EXERCISE REQUIREMENTS => Determine which lines of the records include the word "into", and copy them.

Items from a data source
▼
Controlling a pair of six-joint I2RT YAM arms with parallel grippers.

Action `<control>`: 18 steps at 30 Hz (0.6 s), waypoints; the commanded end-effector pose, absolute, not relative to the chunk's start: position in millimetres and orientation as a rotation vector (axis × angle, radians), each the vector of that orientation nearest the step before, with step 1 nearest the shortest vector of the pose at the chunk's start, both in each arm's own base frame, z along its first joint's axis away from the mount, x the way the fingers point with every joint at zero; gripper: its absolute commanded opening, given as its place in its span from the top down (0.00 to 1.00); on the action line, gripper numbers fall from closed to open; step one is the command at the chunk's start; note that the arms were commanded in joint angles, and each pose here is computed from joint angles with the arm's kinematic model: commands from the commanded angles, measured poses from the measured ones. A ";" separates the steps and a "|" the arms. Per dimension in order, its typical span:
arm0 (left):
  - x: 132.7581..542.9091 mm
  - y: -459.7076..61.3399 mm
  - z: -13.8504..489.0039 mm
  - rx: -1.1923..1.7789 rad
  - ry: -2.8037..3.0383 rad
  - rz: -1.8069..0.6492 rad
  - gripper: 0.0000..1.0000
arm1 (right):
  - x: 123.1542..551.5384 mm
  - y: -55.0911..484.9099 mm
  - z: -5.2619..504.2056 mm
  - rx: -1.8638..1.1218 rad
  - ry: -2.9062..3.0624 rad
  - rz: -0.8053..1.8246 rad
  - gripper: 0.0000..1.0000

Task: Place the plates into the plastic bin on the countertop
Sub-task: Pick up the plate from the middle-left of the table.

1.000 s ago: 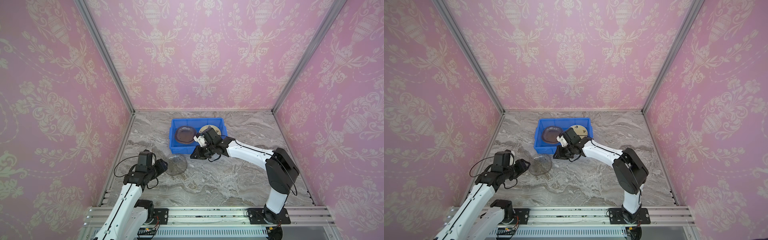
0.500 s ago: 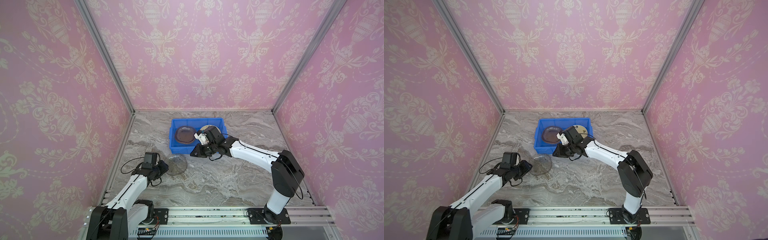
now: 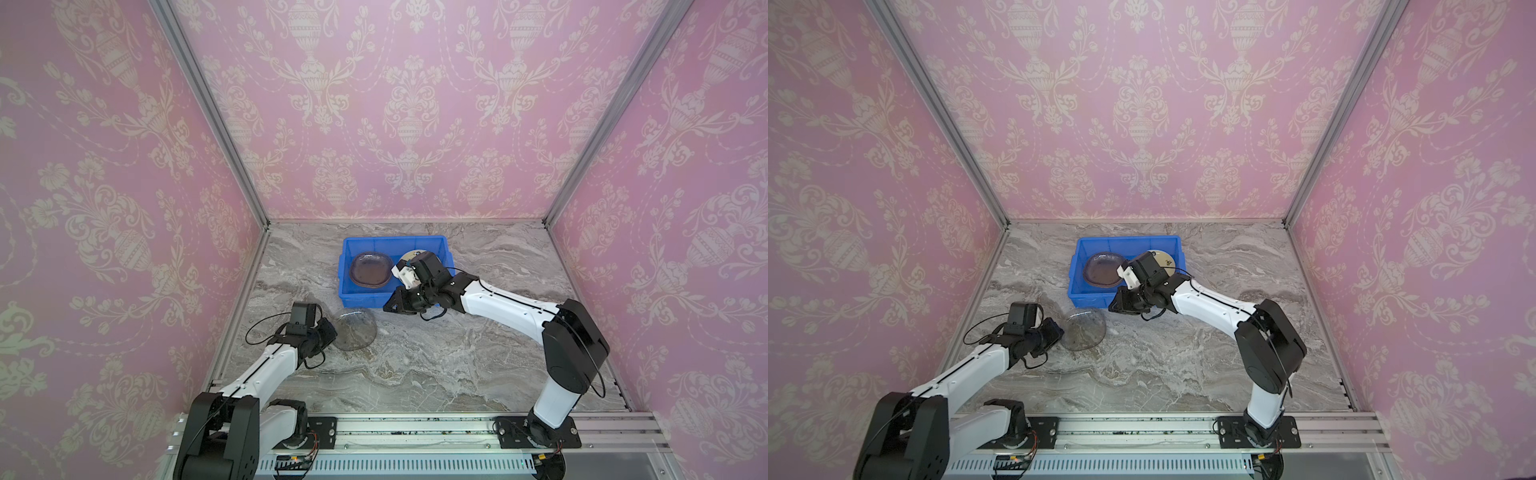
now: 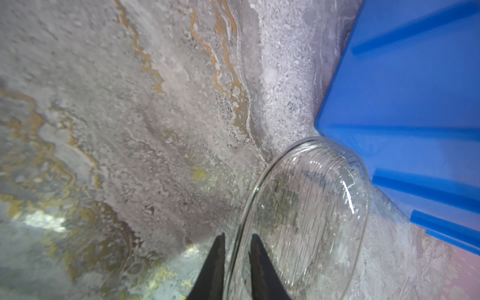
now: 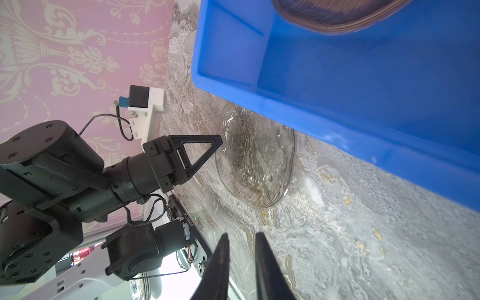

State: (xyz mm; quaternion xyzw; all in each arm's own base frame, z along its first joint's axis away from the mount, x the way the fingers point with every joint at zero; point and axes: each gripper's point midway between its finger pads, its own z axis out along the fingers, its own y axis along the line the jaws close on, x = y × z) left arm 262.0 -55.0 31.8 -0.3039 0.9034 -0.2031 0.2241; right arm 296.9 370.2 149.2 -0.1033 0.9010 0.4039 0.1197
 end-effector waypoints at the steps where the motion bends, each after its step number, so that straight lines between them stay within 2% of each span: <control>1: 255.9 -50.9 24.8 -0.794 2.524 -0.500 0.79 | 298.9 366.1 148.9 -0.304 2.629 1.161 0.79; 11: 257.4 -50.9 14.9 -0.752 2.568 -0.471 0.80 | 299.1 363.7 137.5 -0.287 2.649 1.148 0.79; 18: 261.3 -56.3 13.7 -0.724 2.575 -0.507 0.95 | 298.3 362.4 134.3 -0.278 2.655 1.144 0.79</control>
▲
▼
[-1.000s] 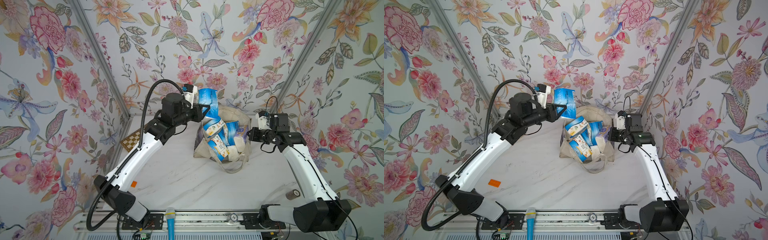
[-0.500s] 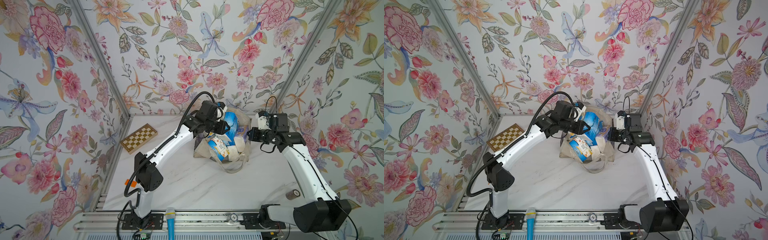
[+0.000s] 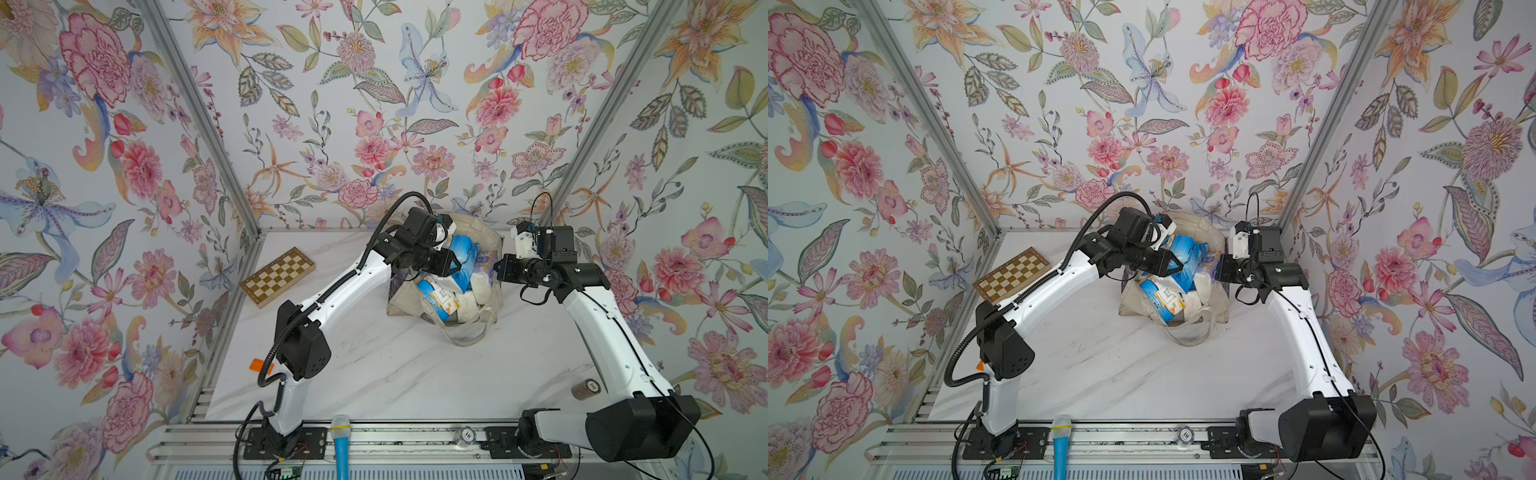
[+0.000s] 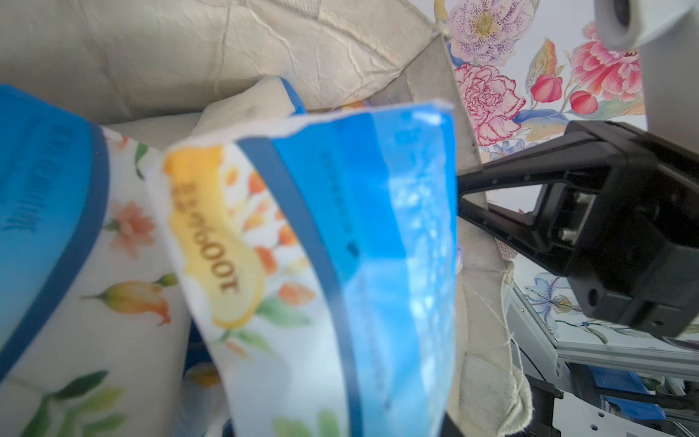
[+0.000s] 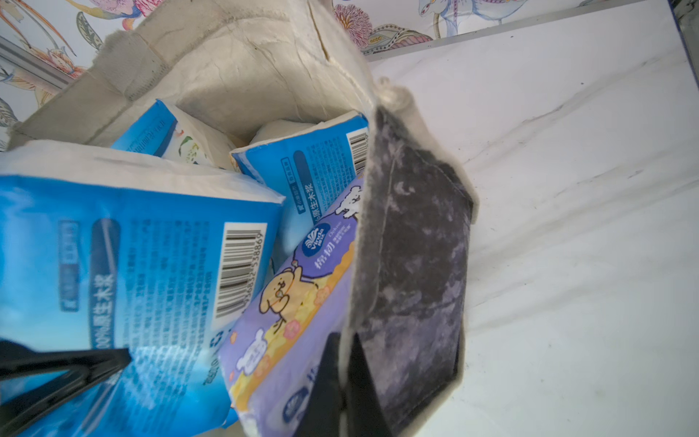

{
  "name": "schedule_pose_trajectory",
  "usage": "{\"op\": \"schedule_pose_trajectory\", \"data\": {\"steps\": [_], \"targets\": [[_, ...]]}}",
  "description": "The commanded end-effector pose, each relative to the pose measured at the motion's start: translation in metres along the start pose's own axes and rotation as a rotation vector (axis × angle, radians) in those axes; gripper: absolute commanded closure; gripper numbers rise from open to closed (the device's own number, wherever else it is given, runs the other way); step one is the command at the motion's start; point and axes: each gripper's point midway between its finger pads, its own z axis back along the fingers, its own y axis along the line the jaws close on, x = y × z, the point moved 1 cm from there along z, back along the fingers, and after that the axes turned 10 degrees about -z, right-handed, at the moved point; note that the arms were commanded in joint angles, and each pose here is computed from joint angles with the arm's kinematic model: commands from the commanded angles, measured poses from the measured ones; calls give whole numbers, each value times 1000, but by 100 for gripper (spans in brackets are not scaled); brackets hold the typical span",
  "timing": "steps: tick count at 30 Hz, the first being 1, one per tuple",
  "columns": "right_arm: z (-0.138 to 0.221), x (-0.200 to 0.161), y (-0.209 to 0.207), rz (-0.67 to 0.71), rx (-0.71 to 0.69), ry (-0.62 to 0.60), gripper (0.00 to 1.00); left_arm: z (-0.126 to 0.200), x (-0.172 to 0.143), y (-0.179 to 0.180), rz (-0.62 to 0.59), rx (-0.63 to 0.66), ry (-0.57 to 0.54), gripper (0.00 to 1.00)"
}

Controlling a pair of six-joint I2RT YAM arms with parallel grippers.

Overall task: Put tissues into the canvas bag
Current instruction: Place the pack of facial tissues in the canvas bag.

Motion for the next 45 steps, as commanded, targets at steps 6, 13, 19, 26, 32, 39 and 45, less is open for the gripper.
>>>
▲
SOLUTION TO THIS TASK =>
Task: Place the plates into the plastic bin on the countertop
Overall task: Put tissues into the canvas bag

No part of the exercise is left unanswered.